To do =
All that is wanted is the exact lines from the first line of the data below through the line with "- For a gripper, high", both ends included, with pictures omitted.

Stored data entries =
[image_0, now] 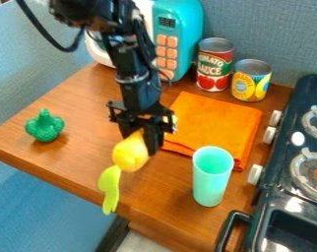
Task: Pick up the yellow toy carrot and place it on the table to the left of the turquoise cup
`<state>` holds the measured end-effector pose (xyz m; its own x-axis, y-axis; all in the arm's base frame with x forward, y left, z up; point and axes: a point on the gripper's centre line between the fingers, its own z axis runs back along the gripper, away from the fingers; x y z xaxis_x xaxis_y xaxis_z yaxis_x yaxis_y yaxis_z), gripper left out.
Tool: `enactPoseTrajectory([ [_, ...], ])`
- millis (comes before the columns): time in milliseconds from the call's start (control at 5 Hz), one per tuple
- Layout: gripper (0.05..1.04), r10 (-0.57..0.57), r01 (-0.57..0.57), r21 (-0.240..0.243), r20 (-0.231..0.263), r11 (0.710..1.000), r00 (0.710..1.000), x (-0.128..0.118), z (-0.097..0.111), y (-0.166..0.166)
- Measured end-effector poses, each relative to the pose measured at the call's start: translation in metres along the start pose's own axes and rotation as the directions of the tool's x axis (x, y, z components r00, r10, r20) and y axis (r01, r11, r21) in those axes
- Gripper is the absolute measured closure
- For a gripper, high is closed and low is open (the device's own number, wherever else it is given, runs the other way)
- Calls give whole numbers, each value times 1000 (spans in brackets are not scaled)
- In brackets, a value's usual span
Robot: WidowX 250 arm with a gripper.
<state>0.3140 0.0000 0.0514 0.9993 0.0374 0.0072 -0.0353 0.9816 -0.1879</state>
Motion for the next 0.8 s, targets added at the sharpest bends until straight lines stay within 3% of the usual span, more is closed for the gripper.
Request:
enactPoseTrajectory([
  [200,583,30,-30,4,-41,1000,999,0,-23,-4],
  [400,583,38,-38,13,-50,999,998,9,-35,-10],
  [600,583,50,-49,14,-29,999,998,19,-36,-13],
  [800,498,64,-64,20,-22,998,998,21,-36,-13],
])
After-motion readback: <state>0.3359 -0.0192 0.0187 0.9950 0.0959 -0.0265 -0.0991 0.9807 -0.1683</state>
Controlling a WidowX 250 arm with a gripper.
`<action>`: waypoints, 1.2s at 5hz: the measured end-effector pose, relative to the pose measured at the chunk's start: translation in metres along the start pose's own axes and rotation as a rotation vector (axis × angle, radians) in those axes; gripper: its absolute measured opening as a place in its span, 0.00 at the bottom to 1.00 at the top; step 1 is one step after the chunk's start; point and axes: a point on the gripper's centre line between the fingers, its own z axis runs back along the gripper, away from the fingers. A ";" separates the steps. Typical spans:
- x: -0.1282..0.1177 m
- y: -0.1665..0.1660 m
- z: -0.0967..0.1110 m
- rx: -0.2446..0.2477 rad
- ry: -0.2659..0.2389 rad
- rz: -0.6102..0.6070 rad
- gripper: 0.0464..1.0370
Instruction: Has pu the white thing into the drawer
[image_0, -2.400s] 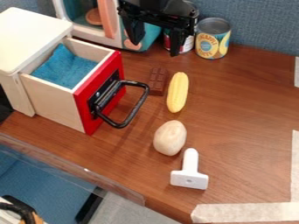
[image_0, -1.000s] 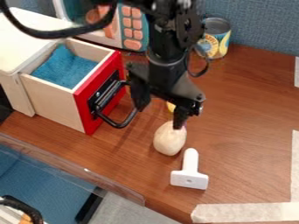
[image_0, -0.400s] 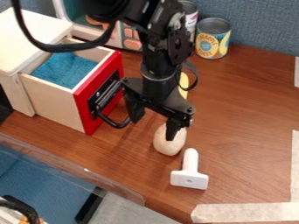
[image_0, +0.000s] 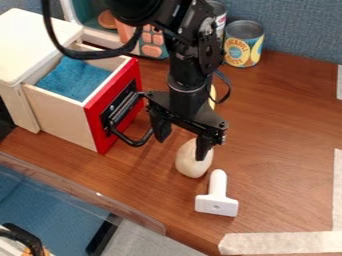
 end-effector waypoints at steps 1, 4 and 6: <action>0.006 -0.002 0.003 -0.032 -0.012 0.017 0.96; 0.006 -0.004 -0.018 -0.023 0.022 0.036 0.96; 0.008 -0.005 -0.026 -0.021 0.024 0.056 0.76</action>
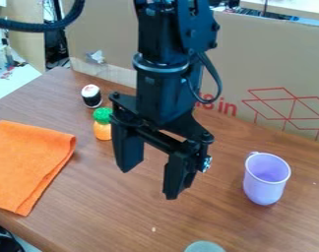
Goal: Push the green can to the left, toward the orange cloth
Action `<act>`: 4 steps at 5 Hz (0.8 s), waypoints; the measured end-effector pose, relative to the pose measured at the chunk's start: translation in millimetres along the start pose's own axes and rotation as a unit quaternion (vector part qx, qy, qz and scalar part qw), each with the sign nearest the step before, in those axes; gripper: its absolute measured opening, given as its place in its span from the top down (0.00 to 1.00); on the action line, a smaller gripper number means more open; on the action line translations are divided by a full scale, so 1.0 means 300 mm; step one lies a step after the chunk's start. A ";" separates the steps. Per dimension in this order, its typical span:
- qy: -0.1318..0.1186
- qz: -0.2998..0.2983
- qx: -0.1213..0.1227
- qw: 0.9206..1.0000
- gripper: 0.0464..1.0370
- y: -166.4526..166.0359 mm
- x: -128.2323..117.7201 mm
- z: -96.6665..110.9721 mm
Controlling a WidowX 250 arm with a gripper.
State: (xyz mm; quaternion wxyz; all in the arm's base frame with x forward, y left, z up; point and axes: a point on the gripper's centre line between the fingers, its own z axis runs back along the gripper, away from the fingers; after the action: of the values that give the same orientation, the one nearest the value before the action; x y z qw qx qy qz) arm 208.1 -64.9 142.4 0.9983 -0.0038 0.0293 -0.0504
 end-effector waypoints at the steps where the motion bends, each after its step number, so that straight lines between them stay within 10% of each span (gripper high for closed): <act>1: 0.010 0.002 0.003 1.000 0.04 0.002 -0.004 -0.017; 4: -0.066 -0.044 0.010 0.997 0.04 -0.215 0.067 -0.007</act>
State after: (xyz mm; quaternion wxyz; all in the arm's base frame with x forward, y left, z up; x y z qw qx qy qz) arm 221.4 -131.1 139.9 0.9948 0.0018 -0.0370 -0.0945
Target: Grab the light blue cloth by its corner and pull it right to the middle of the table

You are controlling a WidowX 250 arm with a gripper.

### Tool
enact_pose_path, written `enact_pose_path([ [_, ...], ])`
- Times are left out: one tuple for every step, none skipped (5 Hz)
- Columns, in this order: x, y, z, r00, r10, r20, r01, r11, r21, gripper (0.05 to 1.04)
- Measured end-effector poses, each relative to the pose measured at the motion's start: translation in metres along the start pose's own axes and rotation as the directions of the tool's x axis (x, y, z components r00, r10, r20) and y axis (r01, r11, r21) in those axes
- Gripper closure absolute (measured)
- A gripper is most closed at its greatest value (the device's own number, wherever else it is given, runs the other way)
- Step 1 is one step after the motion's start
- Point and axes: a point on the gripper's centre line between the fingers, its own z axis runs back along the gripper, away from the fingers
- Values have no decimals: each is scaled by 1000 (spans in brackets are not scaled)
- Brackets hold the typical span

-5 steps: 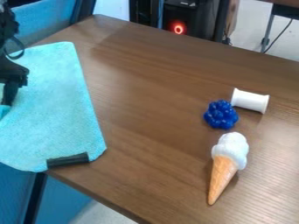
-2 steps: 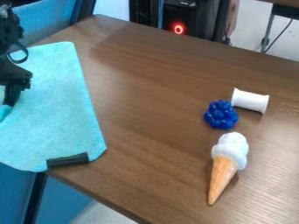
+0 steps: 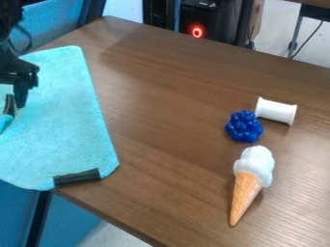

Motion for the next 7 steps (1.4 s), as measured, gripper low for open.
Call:
enact_pose_path([
  [5, 0, -2, 1000, 7, 29, -8, 1000, 19, 84],
  [4, -1, -6, 999, -4, 44, 3, 999, 34, 84],
  [1, 0, -11, 999, -9, 51, 7, 999, 47, 84],
  [1, 1, -14, 998, -13, 62, 10, 998, 56, 84],
  [2, 1, -18, 998, -16, 59, 12, 998, 64, 85],
  [3, 1, -18, 997, -29, 65, 25, 998, 65, 91],
  [1, 1, -20, 997, -45, 62, 41, 997, 62, 140],
])
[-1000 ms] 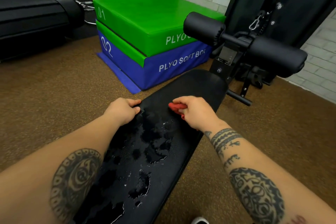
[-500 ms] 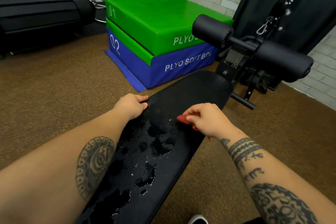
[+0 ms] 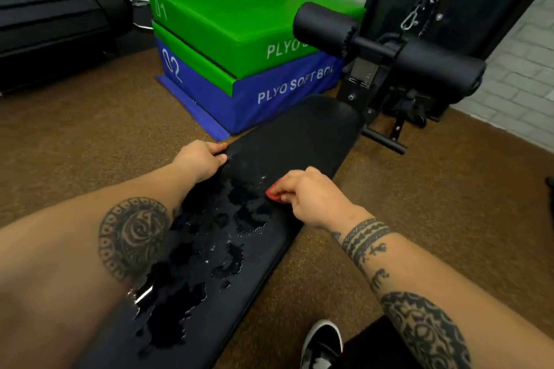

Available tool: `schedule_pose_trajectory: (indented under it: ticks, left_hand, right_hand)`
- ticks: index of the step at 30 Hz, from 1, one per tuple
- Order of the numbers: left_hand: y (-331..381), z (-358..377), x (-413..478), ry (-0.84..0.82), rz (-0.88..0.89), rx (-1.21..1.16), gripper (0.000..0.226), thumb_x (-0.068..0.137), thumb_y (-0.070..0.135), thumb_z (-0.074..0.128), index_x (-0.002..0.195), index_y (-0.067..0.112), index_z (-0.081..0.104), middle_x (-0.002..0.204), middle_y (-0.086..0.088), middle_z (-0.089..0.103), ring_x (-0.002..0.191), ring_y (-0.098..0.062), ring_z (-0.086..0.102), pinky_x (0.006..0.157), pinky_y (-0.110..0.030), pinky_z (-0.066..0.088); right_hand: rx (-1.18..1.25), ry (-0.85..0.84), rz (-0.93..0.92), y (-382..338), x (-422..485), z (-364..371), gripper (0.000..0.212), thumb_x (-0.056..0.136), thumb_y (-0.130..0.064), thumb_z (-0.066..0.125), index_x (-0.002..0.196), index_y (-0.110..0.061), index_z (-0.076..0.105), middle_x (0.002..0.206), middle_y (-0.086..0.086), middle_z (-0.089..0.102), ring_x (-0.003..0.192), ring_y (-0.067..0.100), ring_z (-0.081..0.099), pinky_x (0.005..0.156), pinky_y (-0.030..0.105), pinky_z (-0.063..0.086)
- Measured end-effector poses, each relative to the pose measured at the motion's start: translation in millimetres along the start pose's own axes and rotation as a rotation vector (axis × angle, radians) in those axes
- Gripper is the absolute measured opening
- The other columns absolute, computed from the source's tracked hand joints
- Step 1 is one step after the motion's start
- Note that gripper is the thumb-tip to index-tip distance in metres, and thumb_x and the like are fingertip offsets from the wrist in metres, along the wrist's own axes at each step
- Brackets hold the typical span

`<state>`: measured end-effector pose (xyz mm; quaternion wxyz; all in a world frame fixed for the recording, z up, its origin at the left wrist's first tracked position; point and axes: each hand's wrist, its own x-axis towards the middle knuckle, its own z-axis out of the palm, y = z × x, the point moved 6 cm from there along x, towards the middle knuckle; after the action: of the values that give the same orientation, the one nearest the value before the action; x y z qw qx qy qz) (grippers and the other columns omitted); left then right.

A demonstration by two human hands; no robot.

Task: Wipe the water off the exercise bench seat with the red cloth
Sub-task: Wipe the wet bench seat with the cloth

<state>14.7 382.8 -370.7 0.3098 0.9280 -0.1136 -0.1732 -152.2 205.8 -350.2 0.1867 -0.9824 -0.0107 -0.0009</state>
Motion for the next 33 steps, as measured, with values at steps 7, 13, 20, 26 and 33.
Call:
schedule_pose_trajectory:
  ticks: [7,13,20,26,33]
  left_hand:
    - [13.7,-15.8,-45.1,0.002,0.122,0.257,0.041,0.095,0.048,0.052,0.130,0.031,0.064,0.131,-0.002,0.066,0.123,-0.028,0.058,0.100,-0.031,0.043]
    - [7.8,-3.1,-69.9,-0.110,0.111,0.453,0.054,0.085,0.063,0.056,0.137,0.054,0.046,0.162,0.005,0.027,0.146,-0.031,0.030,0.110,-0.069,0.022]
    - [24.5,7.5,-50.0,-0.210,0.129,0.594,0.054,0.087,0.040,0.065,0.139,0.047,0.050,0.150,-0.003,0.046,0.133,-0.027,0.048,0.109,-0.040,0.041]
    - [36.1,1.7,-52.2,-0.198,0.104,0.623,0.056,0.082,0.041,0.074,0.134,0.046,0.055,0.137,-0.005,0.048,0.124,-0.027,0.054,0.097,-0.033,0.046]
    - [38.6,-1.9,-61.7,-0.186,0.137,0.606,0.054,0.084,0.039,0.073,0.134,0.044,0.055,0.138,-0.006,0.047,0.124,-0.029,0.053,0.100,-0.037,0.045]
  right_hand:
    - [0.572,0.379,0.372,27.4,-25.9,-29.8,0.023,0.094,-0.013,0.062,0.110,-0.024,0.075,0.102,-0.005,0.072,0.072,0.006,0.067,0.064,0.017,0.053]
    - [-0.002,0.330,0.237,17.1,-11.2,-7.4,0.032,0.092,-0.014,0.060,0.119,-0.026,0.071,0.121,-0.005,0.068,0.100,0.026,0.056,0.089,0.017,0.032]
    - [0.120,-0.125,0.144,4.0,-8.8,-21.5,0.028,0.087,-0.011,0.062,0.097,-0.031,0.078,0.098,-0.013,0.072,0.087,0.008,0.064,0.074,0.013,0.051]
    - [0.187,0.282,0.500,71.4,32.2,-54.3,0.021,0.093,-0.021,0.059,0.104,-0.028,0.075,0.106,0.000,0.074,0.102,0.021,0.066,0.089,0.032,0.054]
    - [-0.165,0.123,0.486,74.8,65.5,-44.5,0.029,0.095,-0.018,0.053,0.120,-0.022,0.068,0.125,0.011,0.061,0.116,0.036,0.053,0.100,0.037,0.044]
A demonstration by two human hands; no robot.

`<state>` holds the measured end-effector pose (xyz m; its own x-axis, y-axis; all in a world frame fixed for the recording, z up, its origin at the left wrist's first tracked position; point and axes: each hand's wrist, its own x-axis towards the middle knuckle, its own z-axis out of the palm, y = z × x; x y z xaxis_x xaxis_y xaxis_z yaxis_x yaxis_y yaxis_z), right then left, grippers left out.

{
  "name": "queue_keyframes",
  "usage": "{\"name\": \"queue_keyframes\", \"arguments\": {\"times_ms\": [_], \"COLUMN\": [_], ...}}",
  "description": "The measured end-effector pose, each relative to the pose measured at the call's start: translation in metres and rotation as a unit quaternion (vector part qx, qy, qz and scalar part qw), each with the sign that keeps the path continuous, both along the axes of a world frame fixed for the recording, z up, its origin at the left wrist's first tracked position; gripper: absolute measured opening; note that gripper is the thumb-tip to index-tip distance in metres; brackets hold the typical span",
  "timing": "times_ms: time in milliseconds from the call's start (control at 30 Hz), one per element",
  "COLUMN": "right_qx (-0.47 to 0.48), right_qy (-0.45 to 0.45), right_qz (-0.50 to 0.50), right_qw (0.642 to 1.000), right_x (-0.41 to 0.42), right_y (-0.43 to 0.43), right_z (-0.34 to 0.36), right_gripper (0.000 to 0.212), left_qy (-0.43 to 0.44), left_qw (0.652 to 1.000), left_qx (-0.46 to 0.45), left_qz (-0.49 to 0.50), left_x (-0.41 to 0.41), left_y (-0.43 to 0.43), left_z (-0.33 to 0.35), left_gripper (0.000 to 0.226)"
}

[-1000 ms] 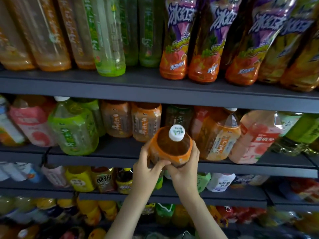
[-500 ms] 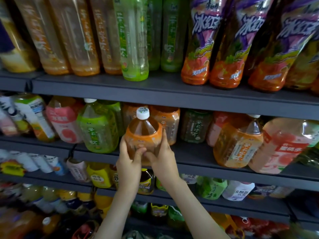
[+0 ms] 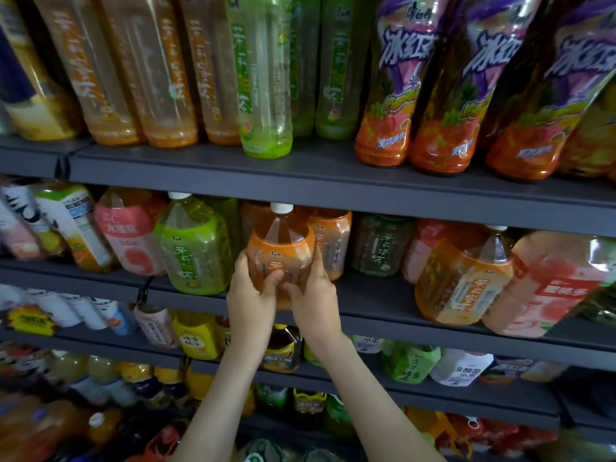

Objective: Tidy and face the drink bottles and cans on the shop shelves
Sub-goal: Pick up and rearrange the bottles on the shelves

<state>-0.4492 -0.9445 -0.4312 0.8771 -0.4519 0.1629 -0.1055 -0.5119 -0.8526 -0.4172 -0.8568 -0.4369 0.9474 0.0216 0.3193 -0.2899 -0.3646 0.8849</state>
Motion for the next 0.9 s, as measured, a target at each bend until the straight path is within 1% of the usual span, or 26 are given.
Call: {"name": "queue_keyframes", "arguments": {"times_ms": [100,200,267,333,400,433,500,567,600,667,733,800,900], "right_qx": [-0.017,-0.031,-0.035,-0.036,-0.047,-0.053,-0.059,-0.053,-0.052,-0.034,0.005,0.014,0.025], "right_qy": [-0.016,-0.034,-0.052,-0.072,-0.116,-0.143,-0.184,-0.201,-0.199,-0.175,-0.143,-0.131,-0.125], "right_qz": [0.003,-0.026,-0.060,-0.103,-0.170,-0.215,-0.316,-0.392,-0.412,-0.418,-0.390,-0.366,-0.366], "right_qw": [1.000,0.999,0.996,0.991,0.978,0.965,0.929,0.896,0.888,0.891,0.910,0.921,0.922], "right_x": [-0.012,-0.032,-0.045,-0.058,-0.070,-0.077,-0.090,-0.100,-0.103,-0.106,-0.103,-0.099,-0.093], "right_y": [-0.009,-0.026,-0.040,-0.055,-0.070,-0.079,-0.099,-0.118,-0.127,-0.141,-0.149,-0.151,-0.150], "right_z": [0.002,0.001,-0.002,-0.004,-0.001,0.002,0.005,0.009,0.009,0.008,0.004,-0.002,-0.008], "right_gripper": [0.071,0.062,0.060,0.057,0.055,0.056,0.063,0.073,0.079,0.091,0.101,0.105,0.106], "left_qy": [0.003,0.000,0.013,0.014,-0.012,-0.029,-0.047,-0.020,0.000,0.027,0.033,0.036,0.044], "left_qw": [1.000,0.999,0.997,0.997,0.997,0.997,0.995,0.994,0.995,0.996,0.995,0.994,0.991], "left_qx": [-0.003,-0.011,-0.026,-0.029,-0.015,-0.004,0.026,0.034,0.023,0.001,-0.005,-0.005,0.005], "left_qz": [0.013,0.051,0.068,0.070,0.070,0.074,0.087,0.098,0.096,0.087,0.093,0.101,0.127], "left_x": [-0.004,-0.016,-0.028,-0.039,-0.042,-0.042,-0.040,-0.034,-0.031,-0.024,-0.020,-0.018,-0.014], "left_y": [-0.008,-0.025,-0.038,-0.049,-0.056,-0.058,-0.063,-0.063,-0.061,-0.056,-0.054,-0.052,-0.048], "left_z": [0.000,0.000,0.002,0.003,0.002,0.002,0.001,0.001,0.002,0.002,0.002,0.003,0.007], "left_gripper": [0.059,0.066,0.077,0.094,0.108,0.111,0.115,0.117,0.117,0.116,0.114,0.112,0.101]}}
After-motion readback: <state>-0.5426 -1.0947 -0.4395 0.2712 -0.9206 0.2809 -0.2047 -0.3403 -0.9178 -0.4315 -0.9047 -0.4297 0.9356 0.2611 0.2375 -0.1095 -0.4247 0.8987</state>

Answer box =
[image_0, now] 
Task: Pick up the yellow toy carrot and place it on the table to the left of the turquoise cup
`<state>` holds the measured end-effector pose (xyz m; its own x-axis, y-axis; all in the arm's base frame with x forward, y left, z up; point and axes: a point on the gripper's centre line between the fingers, its own z axis runs back along the gripper, away from the fingers; x y z xaxis_x xaxis_y xaxis_z yaxis_x yaxis_y yaxis_z), gripper left out.
Tool: `enactPoseTrajectory([ [_, ...], ])`
- millis (comes before the columns): time in milliseconds from the call's start (control at 5 Hz), one per tuple
- Layout: gripper (0.05..1.04), r10 (-0.57..0.57), r01 (-0.57..0.57), r21 (-0.240..0.243), r20 (-0.231..0.263), r11 (0.710..1.000), r00 (0.710..1.000), x (-0.128..0.118), z (-0.097..0.111), y (-0.166..0.166)
- Measured end-effector poses, each relative to the pose measured at the call's start: translation in metres along the start pose's own axes and rotation as the directions of the tool's x axis (x, y, z components r00, r10, r20) and y axis (r01, r11, r21) in those axes
- Gripper is the absolute measured closure
- For a gripper, high is closed and low is open (the device's own number, wherever else it is given, runs the other way)

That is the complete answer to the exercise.